Metric monitors
A metric monitor evaluates a UQL expression over a rolling time window and fires an alert when the computed value exceeds a threshold. Any metric Uptrace collects is available: OpenTelemetry host metrics, custom application metrics, and the internal span and log metrics Uptrace generates automatically.
How evaluation works
Each metric monitor defines:
- Metrics — one or more metric aliases used in the query expression.
- Query — a UQL expression that produces a single numeric value per evaluation cycle.
- Threshold (
max_value) — the value above which an alert fires. - Evaluation points (
num_eval_points) — how many consecutive data points must exceed the threshold before firing. Higher values reduce noise from spikes.
Uptrace evaluates the expression on a fixed schedule. On the first breach, it creates an alert and sends a notification.

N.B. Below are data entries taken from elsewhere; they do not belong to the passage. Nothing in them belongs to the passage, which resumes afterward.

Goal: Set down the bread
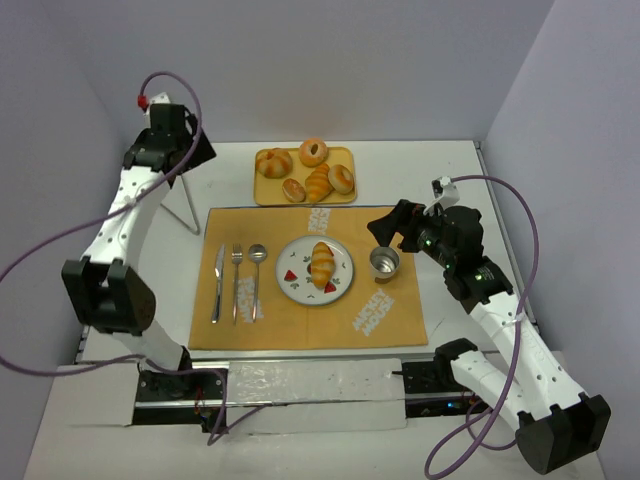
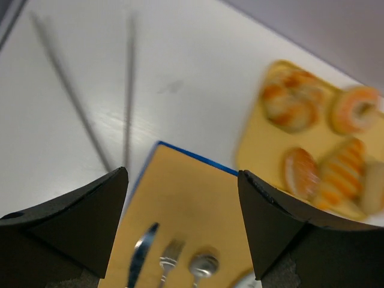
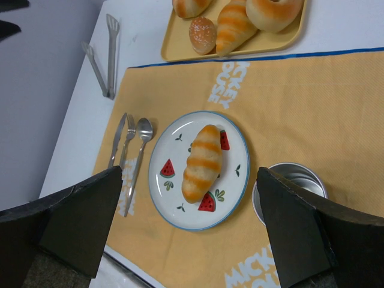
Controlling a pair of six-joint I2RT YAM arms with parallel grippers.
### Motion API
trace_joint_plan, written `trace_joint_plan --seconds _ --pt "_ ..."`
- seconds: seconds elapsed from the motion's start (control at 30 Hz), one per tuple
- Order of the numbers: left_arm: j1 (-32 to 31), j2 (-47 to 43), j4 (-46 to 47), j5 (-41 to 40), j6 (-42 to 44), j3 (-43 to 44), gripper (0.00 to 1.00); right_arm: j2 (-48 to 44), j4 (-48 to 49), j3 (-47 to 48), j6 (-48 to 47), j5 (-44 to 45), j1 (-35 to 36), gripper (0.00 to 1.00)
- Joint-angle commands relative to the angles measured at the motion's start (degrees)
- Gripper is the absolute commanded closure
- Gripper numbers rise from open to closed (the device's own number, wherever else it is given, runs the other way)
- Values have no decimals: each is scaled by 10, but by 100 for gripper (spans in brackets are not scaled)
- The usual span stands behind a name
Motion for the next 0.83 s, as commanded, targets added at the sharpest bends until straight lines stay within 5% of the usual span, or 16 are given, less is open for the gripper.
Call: trace_joint_plan --seconds 0.0,0.27,0.8 --pt "-77 -118 8 53 17 -17 16 -9 8 18 -5 5 4 0" --pt "-305 -301 119 110 -23 -187 15 -38 -34 41 -18 5 4 0" --pt "-371 -327 186 136 -32 -241 14 -78 -64 57 -28 30 4 0"
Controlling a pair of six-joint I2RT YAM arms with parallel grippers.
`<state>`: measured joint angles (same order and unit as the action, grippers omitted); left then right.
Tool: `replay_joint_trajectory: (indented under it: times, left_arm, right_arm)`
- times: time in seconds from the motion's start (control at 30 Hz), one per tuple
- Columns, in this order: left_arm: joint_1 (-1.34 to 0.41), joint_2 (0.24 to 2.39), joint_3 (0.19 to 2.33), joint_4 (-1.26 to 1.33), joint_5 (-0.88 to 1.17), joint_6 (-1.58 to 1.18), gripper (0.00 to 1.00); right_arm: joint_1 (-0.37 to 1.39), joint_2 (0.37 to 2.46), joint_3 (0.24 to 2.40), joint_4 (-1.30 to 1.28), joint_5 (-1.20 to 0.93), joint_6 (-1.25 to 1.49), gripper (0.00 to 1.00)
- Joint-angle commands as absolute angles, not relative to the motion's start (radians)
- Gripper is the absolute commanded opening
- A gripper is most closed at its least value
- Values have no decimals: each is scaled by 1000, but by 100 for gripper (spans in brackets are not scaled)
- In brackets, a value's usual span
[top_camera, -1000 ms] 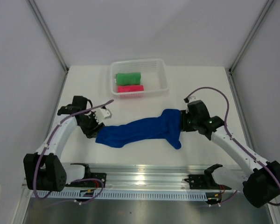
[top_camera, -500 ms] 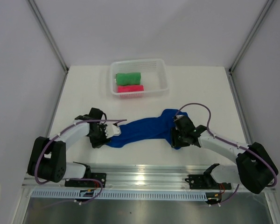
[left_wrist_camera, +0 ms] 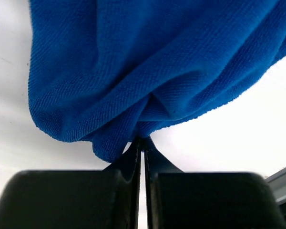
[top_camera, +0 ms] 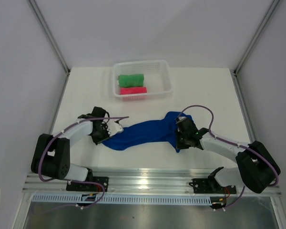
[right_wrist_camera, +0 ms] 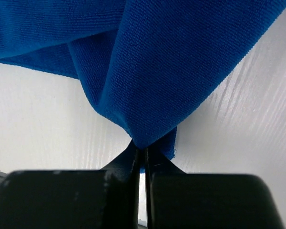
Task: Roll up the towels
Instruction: Flatten the towel
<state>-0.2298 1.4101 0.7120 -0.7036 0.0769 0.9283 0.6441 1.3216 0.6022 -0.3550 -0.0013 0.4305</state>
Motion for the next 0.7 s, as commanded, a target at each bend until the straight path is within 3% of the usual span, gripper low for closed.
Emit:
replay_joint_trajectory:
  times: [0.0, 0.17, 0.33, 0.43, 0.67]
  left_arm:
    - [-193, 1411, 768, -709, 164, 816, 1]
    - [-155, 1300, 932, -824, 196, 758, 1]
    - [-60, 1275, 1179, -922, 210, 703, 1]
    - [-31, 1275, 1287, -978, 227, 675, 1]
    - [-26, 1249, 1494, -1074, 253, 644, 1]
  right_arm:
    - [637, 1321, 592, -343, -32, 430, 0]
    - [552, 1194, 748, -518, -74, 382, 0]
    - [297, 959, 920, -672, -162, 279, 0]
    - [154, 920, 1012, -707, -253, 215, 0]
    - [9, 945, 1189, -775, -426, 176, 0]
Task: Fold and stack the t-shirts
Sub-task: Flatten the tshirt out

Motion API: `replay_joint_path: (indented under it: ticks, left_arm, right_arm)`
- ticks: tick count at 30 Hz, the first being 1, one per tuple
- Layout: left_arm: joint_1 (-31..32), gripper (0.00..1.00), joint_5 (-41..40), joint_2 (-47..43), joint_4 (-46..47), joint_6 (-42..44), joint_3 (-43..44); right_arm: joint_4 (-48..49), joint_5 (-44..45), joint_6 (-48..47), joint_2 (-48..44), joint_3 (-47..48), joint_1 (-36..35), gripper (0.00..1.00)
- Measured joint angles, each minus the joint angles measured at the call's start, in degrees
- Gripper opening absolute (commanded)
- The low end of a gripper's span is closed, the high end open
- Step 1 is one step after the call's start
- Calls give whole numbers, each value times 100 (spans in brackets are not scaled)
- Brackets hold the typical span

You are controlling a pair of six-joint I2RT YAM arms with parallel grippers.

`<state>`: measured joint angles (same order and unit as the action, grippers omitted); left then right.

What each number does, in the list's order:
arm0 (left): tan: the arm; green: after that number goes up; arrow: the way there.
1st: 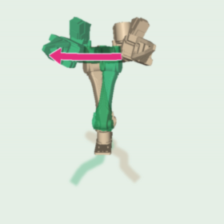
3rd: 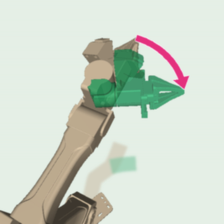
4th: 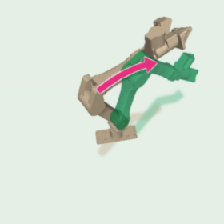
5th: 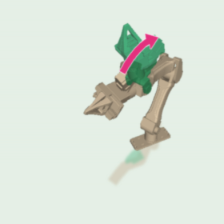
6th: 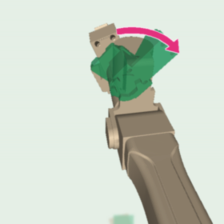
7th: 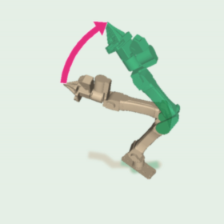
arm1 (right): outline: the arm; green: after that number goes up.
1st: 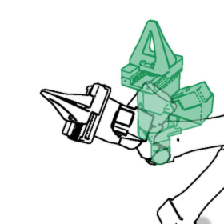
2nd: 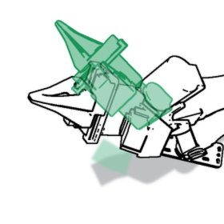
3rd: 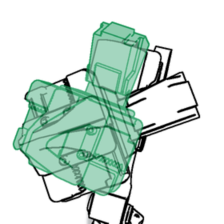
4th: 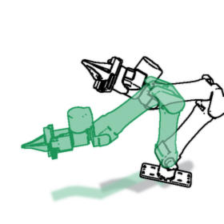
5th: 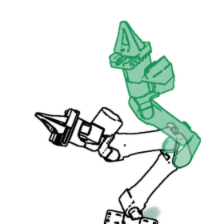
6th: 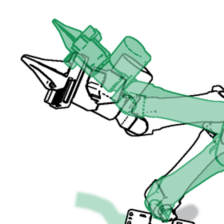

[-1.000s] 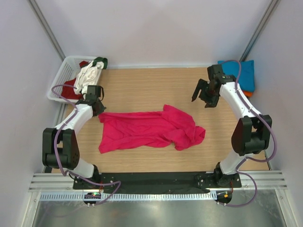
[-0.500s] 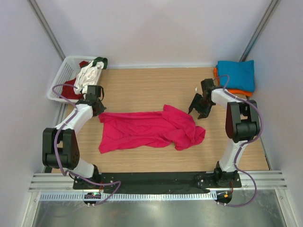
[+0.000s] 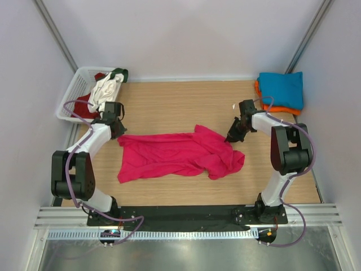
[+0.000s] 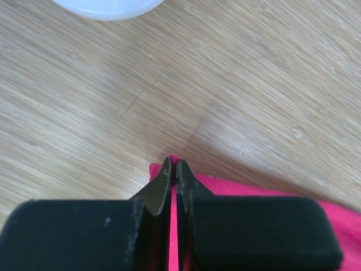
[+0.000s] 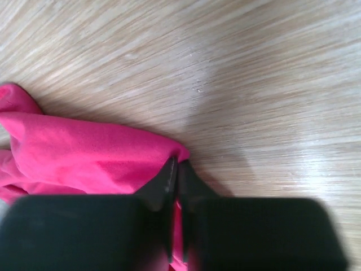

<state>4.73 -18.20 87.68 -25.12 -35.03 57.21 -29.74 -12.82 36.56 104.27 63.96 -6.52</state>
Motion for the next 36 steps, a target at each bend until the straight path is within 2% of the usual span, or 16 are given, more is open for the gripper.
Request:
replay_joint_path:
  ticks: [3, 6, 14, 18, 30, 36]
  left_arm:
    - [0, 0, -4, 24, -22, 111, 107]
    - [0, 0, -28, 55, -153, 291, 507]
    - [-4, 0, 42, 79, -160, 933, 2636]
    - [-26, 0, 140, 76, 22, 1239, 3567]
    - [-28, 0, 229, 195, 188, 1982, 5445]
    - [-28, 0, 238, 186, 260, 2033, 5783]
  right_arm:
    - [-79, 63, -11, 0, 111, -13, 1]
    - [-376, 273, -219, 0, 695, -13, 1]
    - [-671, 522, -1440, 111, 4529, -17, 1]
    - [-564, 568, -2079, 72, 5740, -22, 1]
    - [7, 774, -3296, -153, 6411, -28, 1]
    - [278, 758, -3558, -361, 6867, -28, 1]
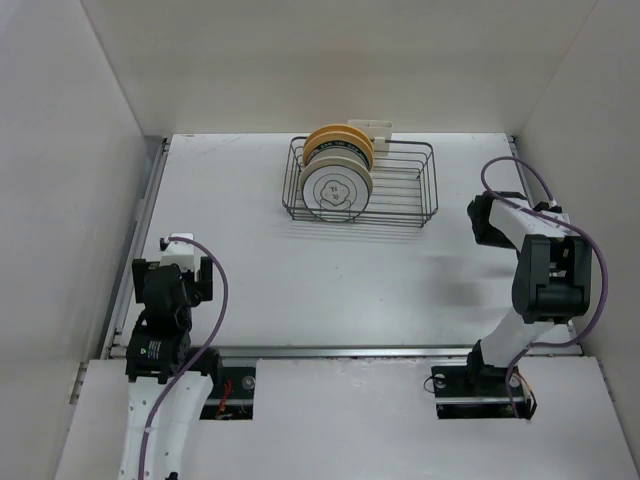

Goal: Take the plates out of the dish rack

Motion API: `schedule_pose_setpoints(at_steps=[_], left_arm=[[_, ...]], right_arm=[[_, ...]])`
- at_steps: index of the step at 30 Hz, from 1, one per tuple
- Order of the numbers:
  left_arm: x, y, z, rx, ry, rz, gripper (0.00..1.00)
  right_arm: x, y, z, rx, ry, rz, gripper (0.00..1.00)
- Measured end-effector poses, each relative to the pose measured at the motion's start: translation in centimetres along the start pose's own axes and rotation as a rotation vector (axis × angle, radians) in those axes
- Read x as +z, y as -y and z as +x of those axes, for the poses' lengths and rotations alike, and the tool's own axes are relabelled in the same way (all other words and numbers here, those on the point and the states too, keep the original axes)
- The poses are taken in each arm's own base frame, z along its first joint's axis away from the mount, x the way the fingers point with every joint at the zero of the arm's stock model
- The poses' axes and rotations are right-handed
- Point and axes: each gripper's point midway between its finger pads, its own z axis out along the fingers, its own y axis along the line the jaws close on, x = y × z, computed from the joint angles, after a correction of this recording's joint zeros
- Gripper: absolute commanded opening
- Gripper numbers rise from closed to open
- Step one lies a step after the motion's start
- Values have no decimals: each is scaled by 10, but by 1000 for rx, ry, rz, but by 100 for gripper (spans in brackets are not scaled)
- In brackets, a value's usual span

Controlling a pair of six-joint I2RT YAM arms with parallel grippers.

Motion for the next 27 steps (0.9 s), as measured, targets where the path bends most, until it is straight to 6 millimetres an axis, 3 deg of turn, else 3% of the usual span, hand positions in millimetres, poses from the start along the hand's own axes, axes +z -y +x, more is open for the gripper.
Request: schedule_pose_setpoints(at_steps=[4, 7, 11, 14, 16, 17, 19, 22, 24, 27], left_arm=[[0, -1, 0, 4, -1, -3, 99], [1, -1, 1, 22, -7, -2, 99], [3, 4, 11, 78, -67, 28, 99], [3, 10, 21, 149, -154, 85, 99], [2, 12, 20, 188, -201, 120, 99], [2, 13, 16, 202, -217, 134, 99], [0, 15, 5, 217, -236, 165, 99], [-2, 17, -18, 212, -227, 202, 99], [-2, 20, -30, 195, -216, 223, 99], [-1, 27, -37, 177, -213, 260, 93]], right_arm=[[0, 0, -1, -8, -1, 0, 100], [-2, -2, -13, -5, -5, -6, 100], [-12, -27, -64, 69, -21, -40, 100], [-42, -61, -113, 97, -57, -146, 100], [-80, -90, -124, 61, -156, -319, 100], [-113, -114, -123, -13, -248, -513, 100], [-168, -134, -128, -35, -352, -835, 100], [-256, -154, -141, -87, -408, -1412, 86], [-308, -162, -153, -128, -356, -1722, 72], [-382, -169, -143, -266, -294, -2066, 55]])
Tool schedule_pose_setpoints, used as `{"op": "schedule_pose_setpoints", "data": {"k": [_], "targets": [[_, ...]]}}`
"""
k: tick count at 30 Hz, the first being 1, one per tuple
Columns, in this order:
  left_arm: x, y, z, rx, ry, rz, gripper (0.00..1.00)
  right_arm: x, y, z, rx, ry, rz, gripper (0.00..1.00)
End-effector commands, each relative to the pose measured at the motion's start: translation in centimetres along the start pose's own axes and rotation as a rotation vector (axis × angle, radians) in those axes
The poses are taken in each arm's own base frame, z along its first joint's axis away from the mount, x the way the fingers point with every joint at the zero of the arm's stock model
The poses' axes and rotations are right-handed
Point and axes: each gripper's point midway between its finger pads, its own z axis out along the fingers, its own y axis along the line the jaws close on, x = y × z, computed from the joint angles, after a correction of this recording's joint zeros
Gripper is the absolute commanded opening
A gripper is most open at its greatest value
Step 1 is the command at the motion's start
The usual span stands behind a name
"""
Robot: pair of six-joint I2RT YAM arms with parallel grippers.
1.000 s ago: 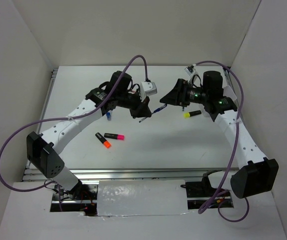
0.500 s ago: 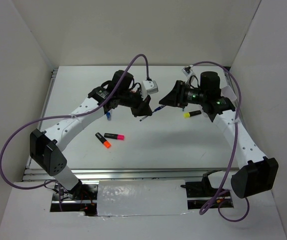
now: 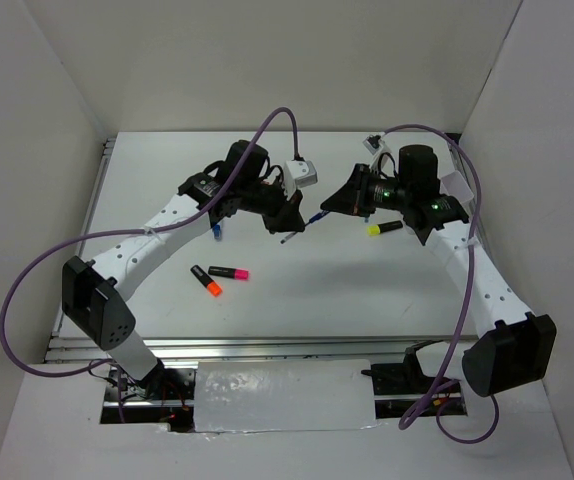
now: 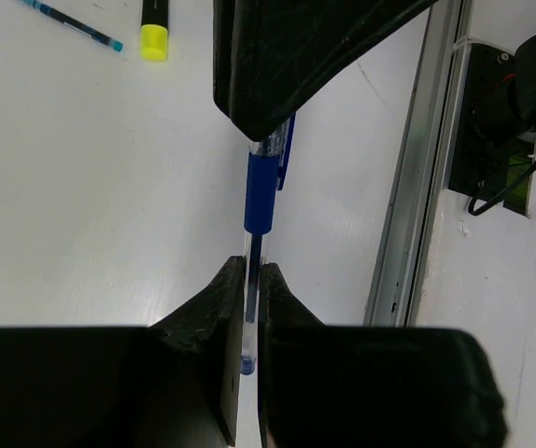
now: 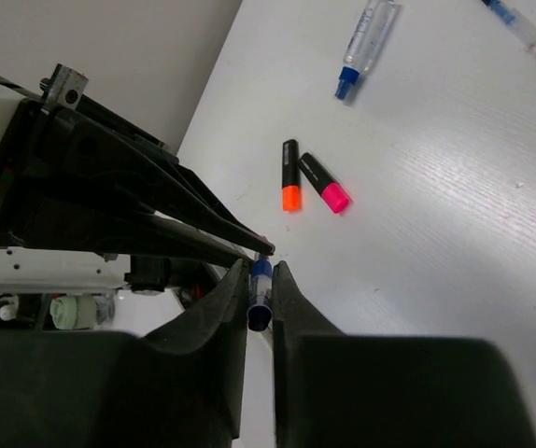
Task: Sort the stationery into containers
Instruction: Place the pen in the storage box.
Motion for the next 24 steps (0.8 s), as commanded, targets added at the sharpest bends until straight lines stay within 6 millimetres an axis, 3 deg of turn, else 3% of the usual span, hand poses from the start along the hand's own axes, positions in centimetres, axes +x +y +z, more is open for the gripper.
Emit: {"op": "schedule_pose_setpoints", "data": {"k": [1, 2, 3, 5, 6, 7, 10, 11, 12, 13, 17, 18, 19, 20, 21, 24], "targets": [[-2.6, -0.5, -0.6, 0.013, -0.079, 0.045, 0.0, -0.1, 0.4, 0.0, -0.009, -0.013, -0.043, 0.09], [-2.7, -0.5, -0.7, 0.015, -0.08, 0.048, 0.03, -0.2, 0.3, 0.0, -0.002, -0.016, -0.045, 0.04], [-2.8, -0.5, -0.7, 0.016, -0.079, 0.049, 0.21, -0.3, 0.3, -0.1, 0.001, -0.02, -0.054, 0.0], [-2.8, -0.6, -0.8, 0.018, -0.08, 0.045, 0.42, -0.5, 0.2, -0.4, 0.02, -0.024, -0.081, 0.0], [-2.8, -0.6, -0.9, 0.012, -0.079, 0.043, 0.61, -1.2, 0.1, -0.7, 0.047, -0.046, -0.104, 0.0], [-2.7, -0.3, -1.0, -0.014, -0.075, 0.042, 0.69, -1.6, 0.0, -1.1, 0.066, -0.061, -0.125, 0.0], [-2.4, 0.9, -1.7, -0.087, -0.061, 0.035, 0.78, -3.9, -1.9, -3.2, 0.196, -0.121, -0.192, 0.0], [-2.2, 2.0, -2.0, -0.15, -0.051, 0.02, 0.8, -4.4, -3.5, -4.3, 0.267, -0.123, -0.218, 0.0], [-2.1, 2.8, -2.4, -0.191, -0.049, 0.006, 0.99, -6.3, -4.5, -5.8, 0.359, -0.171, -0.259, 0.0], [-2.0, 3.5, -2.8, -0.224, -0.049, -0.008, 0.99, -7.1, -5.9, -6.6, 0.431, -0.173, -0.271, 0.0], [-2.0, 5.9, -4.9, -0.306, -0.082, -0.085, 0.99, -11.7, -11.5, -14.3, 0.737, -0.241, -0.326, 0.0], [-2.0, 6.7, -5.5, -0.331, -0.091, -0.101, 0.99, -13.6, -13.4, -17.3, 0.818, -0.284, -0.314, 0.0], [-1.8, 7.0, -5.5, -0.338, -0.092, -0.111, 0.99, -14.0, -14.6, -18.6, 0.869, -0.278, -0.305, 0.0], [-1.7, 7.4, -5.8, -0.351, -0.091, -0.118, 0.99, -15.7, -14.6, -20.2, 0.913, -0.293, -0.351, 0.0], [-1.5, 7.7, -5.8, -0.359, -0.091, -0.124, 0.99, -16.2, -17.3, -21.5, 0.967, -0.274, -0.314, 0.0], [-1.2, 8.3, -5.8, -0.376, -0.09, -0.131, 0.99, -17.9, -20.9, -23.4, 1.043, -0.233, -0.276, 0.0]]}}
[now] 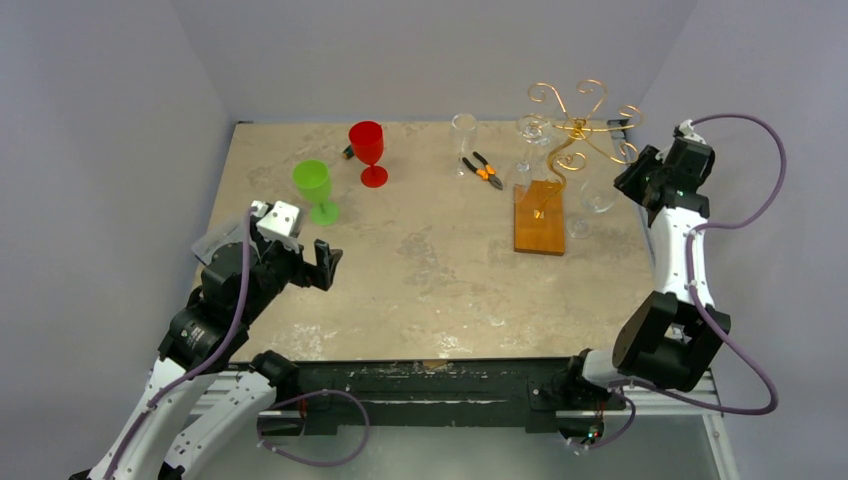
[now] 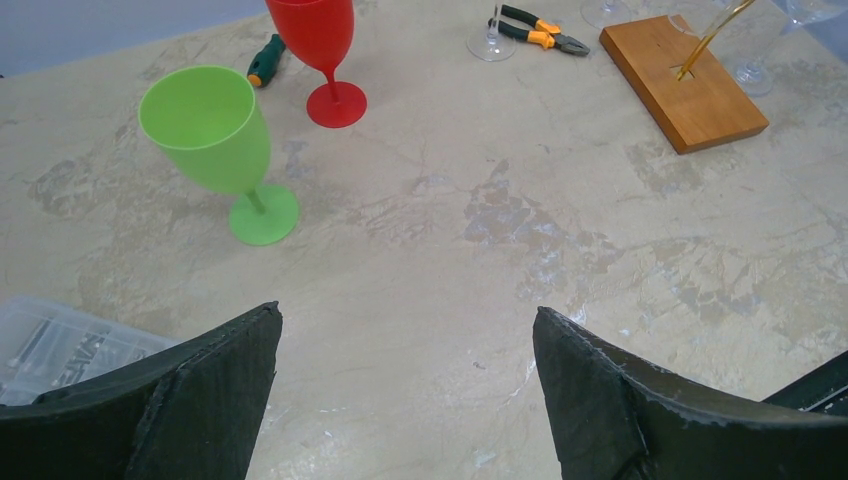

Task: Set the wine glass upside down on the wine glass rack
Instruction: Pick up the wine glass at the center of the board.

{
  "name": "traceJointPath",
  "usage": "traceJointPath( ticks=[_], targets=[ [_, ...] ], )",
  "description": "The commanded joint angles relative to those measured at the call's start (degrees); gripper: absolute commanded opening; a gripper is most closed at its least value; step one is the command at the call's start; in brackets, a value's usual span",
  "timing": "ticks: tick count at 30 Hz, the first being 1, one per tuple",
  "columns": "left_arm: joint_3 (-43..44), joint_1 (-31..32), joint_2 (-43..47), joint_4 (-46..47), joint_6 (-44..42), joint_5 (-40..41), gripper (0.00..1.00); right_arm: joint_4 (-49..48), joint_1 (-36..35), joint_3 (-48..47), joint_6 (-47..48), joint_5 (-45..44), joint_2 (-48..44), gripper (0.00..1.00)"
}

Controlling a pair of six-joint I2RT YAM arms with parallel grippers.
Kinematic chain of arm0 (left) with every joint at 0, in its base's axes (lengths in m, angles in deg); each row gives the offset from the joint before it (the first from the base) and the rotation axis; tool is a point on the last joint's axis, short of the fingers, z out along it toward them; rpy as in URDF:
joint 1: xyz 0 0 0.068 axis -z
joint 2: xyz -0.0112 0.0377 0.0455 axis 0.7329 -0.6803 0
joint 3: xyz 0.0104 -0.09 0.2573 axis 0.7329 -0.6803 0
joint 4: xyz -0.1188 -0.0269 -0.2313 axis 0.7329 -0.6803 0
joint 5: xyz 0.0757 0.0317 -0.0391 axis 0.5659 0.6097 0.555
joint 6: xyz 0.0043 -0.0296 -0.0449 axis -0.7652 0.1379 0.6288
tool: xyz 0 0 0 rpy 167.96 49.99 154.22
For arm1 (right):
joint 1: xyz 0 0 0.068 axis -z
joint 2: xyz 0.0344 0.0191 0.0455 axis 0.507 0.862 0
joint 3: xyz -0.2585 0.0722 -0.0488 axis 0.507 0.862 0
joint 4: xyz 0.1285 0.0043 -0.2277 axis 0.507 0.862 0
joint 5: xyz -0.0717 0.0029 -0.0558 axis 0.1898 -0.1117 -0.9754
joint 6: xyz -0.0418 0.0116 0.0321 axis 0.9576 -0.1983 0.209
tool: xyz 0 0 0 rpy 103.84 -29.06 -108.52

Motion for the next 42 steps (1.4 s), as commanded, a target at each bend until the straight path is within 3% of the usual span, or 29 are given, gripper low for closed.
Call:
traceJointPath(
  ticks=[1,22,42],
  targets=[
    [-0.38,-0.42,-0.13,2.46,0.47,-0.75,0.92,-1.73,0.33,-3.28,1.91,0.07,1.02,0.34],
    [-0.45,-0.79,-0.31,2.57,0.47,-1.1,0.92,1.13,0.29,-5.29,5.72,-0.71,2.76,0.2],
    [-0.48,-0.8,-0.22,2.52,0.58,-1.01,0.92,5.45,0.3,-7.68,7.27,0.34,5.92,0.18]
  ],
)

If the value recovers below the threshold, the alert closes and a recovery notification is sent.
To create a monitor, go to Alerting → Monitors → New monitor → From YAML and paste one of the examples below.
Infrastructure metrics
The following monitors work with the OpenTelemetry Host Metrics receiver.
CPU usage:
monitors:
- name: CPU usage
type: metric
metrics:
- system_cpu_load_average_15m as $load_avg_15m
- system_cpu_time as $cpu_time
query:
- $load_avg_15m / uniq($cpu_time.cpu) as cpu_util
- group by host_name
column:
name: cpu_util
unit: utilization
detector:
type: manual
max_value: 3
num_eval_points: 10
Filesystem usage:
monitors:
- name: Filesystem usage
type: metric
metrics:
- system_filesystem_usage as $fs_usage
query:
- $fs_usage{state='used'} / $fs_usage as fs_util
- group by host_name, mountpoint
- where mountpoint !~ "/snap"
column:
name: fs_util
unit: utilization
detector:
type: manual
max_value: 0.9
num_eval_points: 3
Disk pending operations:
monitors:
- name: Disk pending operations
type: metric
metrics:
- system_disk_pending_operations as $pending_ops
query:
- $pending_ops
- group by host_name, device
detector:
type: manual
max_value: 100
num_eval_points: 10
Network errors:
monitors:
- name: Network errors
type: metric
metrics:
- system_network_errors as $net_errors
query:
- $net_errors
- group by host_name
detector:
type: manual
max_value: 0
num_eval_points: 3
Span and log metrics
Uptrace generates three internal metrics from your tracing pipeline that you can query in metric monitors:
| Metric | Description |
|---|---|
uptrace_tracing_spans | Span count and duration. Excludes events and logs. |
uptrace_tracing_logs | Log record count. Excludes spans and events. |
uptrace_tracing_events | Event count. Excludes spans and logs. |
All span attributes are available for filtering and grouping — for example where _status_code = 'error' or group by service_name. See Querying spans for the full attribute reference.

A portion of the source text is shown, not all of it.